Also known as: tuck press, press tuck, tucked press, planche tuck press, tuck press progression
What is Planche Press Tuck?
The Planche Press Tuck is a bodyweight push exercise where you press up from a tucked planche position, developing static balance and pressing strength. It primarily targets the shoulders, core, biceps and forearms.

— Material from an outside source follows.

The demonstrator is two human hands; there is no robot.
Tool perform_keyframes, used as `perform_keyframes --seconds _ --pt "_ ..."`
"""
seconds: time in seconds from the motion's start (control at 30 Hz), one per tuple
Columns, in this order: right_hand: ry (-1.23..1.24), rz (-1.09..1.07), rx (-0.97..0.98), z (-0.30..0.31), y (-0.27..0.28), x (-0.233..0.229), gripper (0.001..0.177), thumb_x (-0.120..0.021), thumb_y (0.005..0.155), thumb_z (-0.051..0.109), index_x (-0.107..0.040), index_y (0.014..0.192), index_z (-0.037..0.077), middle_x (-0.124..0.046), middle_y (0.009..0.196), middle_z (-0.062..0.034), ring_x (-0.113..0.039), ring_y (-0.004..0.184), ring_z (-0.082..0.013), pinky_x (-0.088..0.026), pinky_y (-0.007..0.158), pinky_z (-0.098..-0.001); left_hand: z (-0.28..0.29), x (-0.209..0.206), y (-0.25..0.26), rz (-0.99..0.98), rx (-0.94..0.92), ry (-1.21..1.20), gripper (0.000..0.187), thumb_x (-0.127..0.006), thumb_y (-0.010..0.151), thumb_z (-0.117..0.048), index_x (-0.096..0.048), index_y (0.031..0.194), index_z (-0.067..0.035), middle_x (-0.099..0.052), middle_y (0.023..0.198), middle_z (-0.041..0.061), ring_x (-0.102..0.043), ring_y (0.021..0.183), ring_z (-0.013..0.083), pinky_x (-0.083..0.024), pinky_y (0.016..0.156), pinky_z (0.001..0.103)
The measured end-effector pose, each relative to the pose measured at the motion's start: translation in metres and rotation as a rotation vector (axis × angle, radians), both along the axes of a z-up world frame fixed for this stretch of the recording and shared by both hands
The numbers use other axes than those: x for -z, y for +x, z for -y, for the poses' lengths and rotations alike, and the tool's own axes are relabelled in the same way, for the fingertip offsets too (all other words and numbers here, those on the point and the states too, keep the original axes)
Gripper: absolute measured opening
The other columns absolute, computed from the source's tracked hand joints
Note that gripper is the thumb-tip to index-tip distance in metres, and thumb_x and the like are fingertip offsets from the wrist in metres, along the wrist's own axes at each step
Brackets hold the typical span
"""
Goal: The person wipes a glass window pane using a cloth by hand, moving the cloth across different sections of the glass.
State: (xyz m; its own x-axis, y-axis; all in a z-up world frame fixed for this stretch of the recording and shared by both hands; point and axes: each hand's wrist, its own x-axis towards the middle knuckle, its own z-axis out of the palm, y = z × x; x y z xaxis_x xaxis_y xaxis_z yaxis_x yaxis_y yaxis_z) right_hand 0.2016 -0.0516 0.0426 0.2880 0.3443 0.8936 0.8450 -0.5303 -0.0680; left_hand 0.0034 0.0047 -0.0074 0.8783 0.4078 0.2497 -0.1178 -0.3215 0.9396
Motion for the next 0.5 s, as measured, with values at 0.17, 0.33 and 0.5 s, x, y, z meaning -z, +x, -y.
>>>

Difficulty: medium - requires scapular control, hollow-body tension, and progressive strength training.
How to Do Planche Press Tuck
- Start in tuck: Assume a tucked planche on floor or parallettes with hands under shoulders, knees drawn to chest and hollow-body tension for spinal support.
- Brace and protract: Engage scapulae by protracting shoulders, brace core and squeeze glutes to stabilize hips and prevent sagging during the press.
- Initiate the press: Lean slightly forward and press through shoulders and triceps while keeping knees tucked and chest lifted; avoid locking elbows suddenly.
- Control the descent: Lower slowly with tension, tracking elbows slightly bent and maintaining hollow position; stop if shoulders collapse or pain occurs.
- Progress safely: Use band assistance, parallettes, or negatives and practice shorter holds; rest between sets and increase volume gradually to avoid overload.
Muscle Groups
Biceps, Core, Shoulders, Forearm
Description
Description coming soonFrequently Asked Questions
What are the main benefits of the Planche Press Tuck?
It improves shoulder pressing strength, scapular stability, core tension and wrist endurance while training planche-specific balance. The skill builds upper-body control and pressing power without needing equipment, aiding progress to harder planche variations.
What common mistakes should I avoid when doing this exercise?
Common mistakes include sagging hips, locked wrists, rushing the press and poor scapular control. These reduce effectiveness and increase injury risk. Maintain a hollow body, slight elbow bend, shoulder protraction and perform slow, controlled reps.
How can I progress or what are alternatives if I can’t do it yet?
Progress with tuck planche holds, elevated pseudo-planche push-ups, band-assisted presses and slow press negatives. Use parallettes or regress to shorter holds; then advance to extended tuck, advanced tuck and straddle press variations.